Primary Prevention of Anthracycline-induced Cardiotoxicity with L-Carnitine in patients with breast Cancer (PPACC): pilot study

Plain English Summary

Not provided at time of registration

Trial website

Type

Scientific

Primary contact

Dr Benjamin Chow

ORCID ID

Contact details

University of Ottawa Heart Institute
40 Ruskin Street
Ottawa
Ontario
K1Y 4W7
Canada
+1 613 761 4044
bchow@ottawaheart.ca

EudraCT number

ClinicalTrials.gov number

NCT00247975

Protocol/serial number

MCT-78520

Scientific title

Acronym

PPACC

Study hypothesis

Primary hypothesis:
Compared to placebo, L-carnitine will reduce the cytotoxic effects of epirubicin on Left Ventricular Ejection Fraction (LVEF).

Secondary hypothesis:
Compared to placebo, patients treated with L-carnitine will have:
1. Smaller increases in LV end-systolic and end-diastolic volumes
2. Lower serum Troponin T (TnT) and Brain Natriuretic Peptide (BNP) levels
3. A reduced incidence of "anthracycline-induced cardiotoxicity"
4. Higher serum L-carnitine levels
5. Similar occurrence of adverse events (breast cancer response, seizures, etc.,)

We will also test the hypothesis that TnT, BNP, serum L-carnitine levels correlate with changes in LVEF, end systolic volume, and end diastolic volume.

Ethics approval

Approval received from the Human Research Ethics Board of University of Ottawa Heart Institute (Canada) on the 7th October 2005 (ref: UOHI 2006-124).

Study design

One centre, two arm, double blind, randomised, parallel group, placebo controlled trial, with study participant, study investigator, caregiver, outcome assessor and data-analyst blinding

Primary study design

Interventional

Secondary study design

Randomised controlled trial

Trial setting

Not specified

Trial type

Treatment

Patient information sheet

Condition

Breast Cancer

Intervention

Experimental group: L-Carnitine therapy plus chemotherapy (FEC-100):
Oral L-carnitine (3 grams daily) for three days prior to chemotherapy, 1 gram of intravenous L-carnitine (5 cc over five minutes, prior to chemotherapy) on the day of chemotherapy and oral L-carnitine (3 grams daily) for three days after chemotherapy.

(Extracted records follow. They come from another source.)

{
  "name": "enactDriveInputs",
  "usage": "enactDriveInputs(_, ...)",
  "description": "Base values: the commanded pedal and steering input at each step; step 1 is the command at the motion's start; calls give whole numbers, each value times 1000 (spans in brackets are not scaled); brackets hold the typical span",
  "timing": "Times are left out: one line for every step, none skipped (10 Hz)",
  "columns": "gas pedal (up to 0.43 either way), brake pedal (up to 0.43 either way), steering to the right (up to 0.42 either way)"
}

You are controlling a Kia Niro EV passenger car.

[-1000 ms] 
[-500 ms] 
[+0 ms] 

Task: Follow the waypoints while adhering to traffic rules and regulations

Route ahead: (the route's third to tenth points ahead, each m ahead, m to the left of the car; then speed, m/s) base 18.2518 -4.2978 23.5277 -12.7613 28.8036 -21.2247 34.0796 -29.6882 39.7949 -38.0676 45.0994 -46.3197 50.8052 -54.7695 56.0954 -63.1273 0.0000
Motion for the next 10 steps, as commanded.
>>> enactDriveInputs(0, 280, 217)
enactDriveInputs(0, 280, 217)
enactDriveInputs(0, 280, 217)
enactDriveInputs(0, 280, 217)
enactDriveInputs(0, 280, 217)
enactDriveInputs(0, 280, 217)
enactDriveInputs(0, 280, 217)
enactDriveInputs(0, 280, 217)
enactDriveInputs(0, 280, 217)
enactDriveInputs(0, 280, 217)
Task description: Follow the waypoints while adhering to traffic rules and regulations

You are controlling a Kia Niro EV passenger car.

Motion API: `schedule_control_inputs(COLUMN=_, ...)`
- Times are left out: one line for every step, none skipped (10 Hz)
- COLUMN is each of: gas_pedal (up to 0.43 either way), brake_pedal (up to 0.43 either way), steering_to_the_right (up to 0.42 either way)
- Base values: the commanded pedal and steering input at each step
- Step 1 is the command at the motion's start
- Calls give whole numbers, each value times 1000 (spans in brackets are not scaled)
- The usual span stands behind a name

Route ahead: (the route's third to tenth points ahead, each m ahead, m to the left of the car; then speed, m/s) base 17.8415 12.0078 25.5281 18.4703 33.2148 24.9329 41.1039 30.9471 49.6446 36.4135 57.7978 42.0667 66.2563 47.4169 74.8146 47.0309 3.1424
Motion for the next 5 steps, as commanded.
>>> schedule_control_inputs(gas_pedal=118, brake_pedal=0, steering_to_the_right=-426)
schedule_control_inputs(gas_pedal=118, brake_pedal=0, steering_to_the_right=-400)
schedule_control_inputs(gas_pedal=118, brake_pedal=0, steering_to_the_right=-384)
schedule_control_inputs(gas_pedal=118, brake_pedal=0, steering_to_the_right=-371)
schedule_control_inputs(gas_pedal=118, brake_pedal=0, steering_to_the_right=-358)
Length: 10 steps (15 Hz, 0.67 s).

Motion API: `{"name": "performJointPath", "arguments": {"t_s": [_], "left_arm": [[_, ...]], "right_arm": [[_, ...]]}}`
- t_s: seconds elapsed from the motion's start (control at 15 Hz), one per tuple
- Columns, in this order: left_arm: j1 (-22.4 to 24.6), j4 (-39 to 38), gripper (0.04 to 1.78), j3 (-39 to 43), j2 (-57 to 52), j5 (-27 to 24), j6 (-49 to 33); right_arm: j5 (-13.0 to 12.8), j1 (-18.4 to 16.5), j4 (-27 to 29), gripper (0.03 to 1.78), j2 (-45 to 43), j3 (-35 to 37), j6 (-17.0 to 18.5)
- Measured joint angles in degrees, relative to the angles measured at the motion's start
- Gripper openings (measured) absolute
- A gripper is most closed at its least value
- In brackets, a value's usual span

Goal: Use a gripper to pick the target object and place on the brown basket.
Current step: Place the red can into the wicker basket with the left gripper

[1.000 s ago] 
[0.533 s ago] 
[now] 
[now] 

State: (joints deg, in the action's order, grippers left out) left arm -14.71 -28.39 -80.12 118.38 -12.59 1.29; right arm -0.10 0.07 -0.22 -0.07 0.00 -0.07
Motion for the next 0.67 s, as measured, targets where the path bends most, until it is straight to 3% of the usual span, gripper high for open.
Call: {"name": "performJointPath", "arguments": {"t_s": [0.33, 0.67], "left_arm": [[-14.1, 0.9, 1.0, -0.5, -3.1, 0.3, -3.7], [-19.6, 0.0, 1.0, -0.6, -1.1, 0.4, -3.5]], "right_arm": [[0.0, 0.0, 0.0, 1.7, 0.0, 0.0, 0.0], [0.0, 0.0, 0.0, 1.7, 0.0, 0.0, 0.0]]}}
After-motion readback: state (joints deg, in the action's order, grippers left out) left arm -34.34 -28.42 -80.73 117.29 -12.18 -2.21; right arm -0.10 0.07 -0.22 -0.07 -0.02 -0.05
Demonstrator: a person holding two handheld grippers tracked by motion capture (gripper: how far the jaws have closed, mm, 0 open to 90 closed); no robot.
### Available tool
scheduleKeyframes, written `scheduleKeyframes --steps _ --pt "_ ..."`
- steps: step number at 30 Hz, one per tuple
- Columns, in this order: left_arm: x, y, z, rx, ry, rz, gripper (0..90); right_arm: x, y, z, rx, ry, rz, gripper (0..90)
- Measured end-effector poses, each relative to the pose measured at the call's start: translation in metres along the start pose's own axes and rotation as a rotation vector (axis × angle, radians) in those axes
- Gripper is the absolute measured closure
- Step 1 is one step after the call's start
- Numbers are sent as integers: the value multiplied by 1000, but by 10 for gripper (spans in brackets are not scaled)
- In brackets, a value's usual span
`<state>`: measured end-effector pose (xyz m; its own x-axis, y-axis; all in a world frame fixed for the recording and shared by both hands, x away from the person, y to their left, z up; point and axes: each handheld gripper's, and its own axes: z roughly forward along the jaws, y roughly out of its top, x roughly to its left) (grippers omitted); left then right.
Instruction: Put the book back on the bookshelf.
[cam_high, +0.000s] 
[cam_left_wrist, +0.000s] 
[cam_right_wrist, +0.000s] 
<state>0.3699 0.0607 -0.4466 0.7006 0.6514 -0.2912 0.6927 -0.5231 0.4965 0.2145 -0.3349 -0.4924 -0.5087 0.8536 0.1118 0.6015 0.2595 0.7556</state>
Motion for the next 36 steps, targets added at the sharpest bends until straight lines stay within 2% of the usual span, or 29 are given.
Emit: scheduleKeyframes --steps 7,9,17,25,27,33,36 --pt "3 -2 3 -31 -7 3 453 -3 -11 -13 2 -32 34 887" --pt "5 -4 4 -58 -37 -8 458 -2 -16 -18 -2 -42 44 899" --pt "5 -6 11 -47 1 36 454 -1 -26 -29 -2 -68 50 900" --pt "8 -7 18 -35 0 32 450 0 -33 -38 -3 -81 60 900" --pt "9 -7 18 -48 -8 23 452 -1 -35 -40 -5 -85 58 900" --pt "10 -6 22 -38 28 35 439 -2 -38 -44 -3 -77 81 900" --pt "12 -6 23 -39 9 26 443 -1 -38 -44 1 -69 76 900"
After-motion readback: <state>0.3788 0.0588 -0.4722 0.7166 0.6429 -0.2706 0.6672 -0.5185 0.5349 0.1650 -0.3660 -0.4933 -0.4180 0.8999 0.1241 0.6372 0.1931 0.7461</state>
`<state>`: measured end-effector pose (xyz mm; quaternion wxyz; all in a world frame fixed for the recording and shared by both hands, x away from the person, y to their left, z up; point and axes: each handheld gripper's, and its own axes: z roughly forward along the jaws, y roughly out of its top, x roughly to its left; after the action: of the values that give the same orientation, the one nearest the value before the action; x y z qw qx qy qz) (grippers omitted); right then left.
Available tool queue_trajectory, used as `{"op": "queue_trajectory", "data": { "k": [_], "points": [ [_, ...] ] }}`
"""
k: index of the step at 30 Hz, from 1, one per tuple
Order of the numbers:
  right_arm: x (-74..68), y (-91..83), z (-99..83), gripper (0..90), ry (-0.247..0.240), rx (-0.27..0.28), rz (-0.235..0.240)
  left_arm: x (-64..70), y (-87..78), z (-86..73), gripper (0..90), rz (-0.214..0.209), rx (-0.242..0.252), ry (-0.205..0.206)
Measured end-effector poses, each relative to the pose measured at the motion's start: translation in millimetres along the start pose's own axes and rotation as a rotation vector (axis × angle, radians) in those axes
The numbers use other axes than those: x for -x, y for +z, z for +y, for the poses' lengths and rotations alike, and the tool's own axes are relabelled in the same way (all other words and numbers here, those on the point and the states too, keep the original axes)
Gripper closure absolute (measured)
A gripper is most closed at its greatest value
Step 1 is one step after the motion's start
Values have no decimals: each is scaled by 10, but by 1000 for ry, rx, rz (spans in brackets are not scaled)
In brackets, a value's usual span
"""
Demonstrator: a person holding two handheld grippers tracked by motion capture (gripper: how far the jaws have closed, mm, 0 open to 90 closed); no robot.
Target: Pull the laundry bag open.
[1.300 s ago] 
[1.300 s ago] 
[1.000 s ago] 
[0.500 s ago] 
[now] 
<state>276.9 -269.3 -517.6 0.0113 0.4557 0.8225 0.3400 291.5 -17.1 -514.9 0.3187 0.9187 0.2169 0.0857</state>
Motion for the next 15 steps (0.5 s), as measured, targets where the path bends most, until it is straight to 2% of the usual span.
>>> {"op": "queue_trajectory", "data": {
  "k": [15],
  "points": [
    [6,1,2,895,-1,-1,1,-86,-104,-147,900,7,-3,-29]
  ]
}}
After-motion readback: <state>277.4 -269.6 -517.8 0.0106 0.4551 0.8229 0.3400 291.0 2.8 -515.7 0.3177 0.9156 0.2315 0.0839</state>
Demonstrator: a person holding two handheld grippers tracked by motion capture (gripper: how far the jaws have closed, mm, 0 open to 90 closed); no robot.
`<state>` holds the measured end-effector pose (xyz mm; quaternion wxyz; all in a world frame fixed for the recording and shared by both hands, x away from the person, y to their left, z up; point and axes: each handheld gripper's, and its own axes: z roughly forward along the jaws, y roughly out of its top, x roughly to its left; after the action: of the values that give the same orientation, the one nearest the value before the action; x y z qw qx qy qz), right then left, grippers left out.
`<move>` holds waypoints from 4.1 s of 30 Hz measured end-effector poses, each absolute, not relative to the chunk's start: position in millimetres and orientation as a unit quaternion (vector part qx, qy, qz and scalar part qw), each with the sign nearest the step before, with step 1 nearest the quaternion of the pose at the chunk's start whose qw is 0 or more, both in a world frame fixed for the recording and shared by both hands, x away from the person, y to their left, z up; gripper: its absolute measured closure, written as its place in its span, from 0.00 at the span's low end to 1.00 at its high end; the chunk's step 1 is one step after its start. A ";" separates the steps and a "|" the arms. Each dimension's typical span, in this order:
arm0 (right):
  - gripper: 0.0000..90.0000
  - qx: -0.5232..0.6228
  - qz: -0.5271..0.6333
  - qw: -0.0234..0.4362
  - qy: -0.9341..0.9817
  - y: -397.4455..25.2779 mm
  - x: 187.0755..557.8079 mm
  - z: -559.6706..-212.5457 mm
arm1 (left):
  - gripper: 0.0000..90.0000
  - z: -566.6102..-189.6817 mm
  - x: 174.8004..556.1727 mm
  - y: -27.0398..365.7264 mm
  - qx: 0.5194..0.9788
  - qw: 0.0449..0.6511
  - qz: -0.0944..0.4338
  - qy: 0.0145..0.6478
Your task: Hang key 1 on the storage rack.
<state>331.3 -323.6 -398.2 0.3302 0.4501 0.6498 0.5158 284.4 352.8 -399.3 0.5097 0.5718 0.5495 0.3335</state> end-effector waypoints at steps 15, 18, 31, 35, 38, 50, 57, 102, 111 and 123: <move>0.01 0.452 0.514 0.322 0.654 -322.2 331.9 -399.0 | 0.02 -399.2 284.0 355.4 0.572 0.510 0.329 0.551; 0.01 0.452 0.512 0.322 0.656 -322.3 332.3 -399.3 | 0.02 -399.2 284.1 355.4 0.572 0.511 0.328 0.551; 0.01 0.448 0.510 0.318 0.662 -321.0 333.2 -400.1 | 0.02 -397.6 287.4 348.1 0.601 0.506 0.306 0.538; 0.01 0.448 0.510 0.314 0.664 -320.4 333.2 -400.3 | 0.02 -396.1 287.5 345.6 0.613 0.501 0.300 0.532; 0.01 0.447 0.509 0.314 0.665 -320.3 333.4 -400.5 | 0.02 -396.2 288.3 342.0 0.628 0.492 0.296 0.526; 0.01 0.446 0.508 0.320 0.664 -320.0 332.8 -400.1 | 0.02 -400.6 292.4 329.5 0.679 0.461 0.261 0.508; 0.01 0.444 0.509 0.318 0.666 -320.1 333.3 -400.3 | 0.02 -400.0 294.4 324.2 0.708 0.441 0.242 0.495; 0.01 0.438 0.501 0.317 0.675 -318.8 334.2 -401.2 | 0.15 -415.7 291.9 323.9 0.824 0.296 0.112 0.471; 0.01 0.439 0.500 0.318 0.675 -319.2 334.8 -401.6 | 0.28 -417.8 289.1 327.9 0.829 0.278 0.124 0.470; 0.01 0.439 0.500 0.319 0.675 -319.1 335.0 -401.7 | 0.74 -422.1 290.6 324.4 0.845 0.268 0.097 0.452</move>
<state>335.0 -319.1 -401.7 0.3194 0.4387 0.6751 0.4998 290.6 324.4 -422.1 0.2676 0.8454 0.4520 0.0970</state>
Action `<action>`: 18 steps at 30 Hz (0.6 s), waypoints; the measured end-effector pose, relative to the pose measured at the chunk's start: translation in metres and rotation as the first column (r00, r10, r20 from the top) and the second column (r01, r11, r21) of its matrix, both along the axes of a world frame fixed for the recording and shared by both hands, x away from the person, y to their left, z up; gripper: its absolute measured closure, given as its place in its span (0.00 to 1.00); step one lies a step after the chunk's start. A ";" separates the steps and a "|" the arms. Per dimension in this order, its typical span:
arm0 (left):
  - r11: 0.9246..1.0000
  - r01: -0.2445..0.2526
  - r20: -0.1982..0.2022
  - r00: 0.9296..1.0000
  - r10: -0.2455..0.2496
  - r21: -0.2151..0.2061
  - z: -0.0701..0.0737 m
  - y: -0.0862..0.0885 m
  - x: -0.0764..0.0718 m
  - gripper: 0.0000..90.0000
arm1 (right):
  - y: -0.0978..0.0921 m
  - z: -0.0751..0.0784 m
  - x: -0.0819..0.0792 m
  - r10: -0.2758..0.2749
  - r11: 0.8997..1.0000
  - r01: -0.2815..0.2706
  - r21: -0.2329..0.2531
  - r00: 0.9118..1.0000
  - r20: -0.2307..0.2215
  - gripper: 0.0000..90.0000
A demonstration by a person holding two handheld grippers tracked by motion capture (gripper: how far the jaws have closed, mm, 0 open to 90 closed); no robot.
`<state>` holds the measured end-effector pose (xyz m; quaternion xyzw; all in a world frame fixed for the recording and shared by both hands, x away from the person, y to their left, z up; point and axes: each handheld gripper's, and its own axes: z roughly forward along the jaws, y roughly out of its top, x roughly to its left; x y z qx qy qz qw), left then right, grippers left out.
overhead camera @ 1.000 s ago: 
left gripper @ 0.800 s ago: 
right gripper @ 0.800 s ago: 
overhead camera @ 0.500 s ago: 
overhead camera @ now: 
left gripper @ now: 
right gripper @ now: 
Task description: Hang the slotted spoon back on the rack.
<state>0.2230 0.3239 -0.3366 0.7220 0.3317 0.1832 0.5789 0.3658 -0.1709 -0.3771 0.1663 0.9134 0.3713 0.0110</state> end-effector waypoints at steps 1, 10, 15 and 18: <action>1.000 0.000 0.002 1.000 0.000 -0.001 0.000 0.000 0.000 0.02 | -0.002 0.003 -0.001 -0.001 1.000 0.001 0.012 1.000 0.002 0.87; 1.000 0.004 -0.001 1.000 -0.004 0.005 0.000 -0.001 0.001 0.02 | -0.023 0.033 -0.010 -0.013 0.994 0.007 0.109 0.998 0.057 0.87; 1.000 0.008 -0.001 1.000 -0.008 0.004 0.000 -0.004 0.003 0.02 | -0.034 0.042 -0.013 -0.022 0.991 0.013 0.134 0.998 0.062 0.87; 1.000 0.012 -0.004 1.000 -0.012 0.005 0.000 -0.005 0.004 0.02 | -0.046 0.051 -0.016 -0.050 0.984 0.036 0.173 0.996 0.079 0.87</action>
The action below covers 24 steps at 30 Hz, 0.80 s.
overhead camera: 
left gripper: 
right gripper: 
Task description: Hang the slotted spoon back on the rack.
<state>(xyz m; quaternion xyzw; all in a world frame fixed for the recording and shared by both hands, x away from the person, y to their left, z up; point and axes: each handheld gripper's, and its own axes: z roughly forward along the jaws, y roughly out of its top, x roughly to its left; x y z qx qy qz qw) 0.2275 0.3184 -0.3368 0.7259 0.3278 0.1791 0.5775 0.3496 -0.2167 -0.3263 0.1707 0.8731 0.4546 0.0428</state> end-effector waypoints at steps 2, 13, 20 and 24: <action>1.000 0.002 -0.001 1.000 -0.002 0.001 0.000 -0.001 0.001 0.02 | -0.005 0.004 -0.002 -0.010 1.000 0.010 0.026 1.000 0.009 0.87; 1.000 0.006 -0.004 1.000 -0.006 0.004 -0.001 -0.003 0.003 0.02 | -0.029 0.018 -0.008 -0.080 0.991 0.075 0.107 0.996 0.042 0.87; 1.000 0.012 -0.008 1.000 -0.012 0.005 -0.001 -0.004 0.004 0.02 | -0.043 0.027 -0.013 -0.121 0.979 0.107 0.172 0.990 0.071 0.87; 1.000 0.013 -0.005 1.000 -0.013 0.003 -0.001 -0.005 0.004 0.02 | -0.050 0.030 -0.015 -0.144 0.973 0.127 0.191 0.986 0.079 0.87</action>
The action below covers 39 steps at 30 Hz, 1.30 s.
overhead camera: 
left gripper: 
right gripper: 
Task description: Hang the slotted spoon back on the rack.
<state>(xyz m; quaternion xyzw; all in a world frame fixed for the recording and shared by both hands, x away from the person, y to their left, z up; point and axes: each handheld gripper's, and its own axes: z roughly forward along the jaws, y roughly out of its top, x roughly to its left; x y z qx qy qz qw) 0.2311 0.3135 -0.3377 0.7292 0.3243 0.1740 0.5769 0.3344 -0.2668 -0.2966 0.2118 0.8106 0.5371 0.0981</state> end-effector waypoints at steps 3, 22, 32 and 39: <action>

Control group: placebo (matching L-Carnitine therapy) plus chemotherapy (FEC-100):
Oral placebo for three days prior to chemotherapy, intravenous placebo (5 cc over five minutes, prior to chemotherapy) on the day of chemotherapy and oral placebo for three days after chemotherapy.

Contact for public queries:
Jason King
University of Ottawa Heart Institute
40 Ruskin Street
Ottawa, Ontario
Canada
K1Y 4W7
Tel: +1 613 761 9703
Fax: +1 613 761 4596
Email: jking@ottawaheart.ca

Intervention type

Drug

Phase

Not Specified

Drug names

L-Carnitine, 5-fluorouracil, epirubicin, and cyclophosphamide

Primary outcome measures

1. Change in Ejection Fraction (EF) (measure by Radionuclide Angiocardiography [RNA]) at one year, compared to the patient's own baseline. LVEF is used clinically to assess patients' eligibility for continued chemotherapy.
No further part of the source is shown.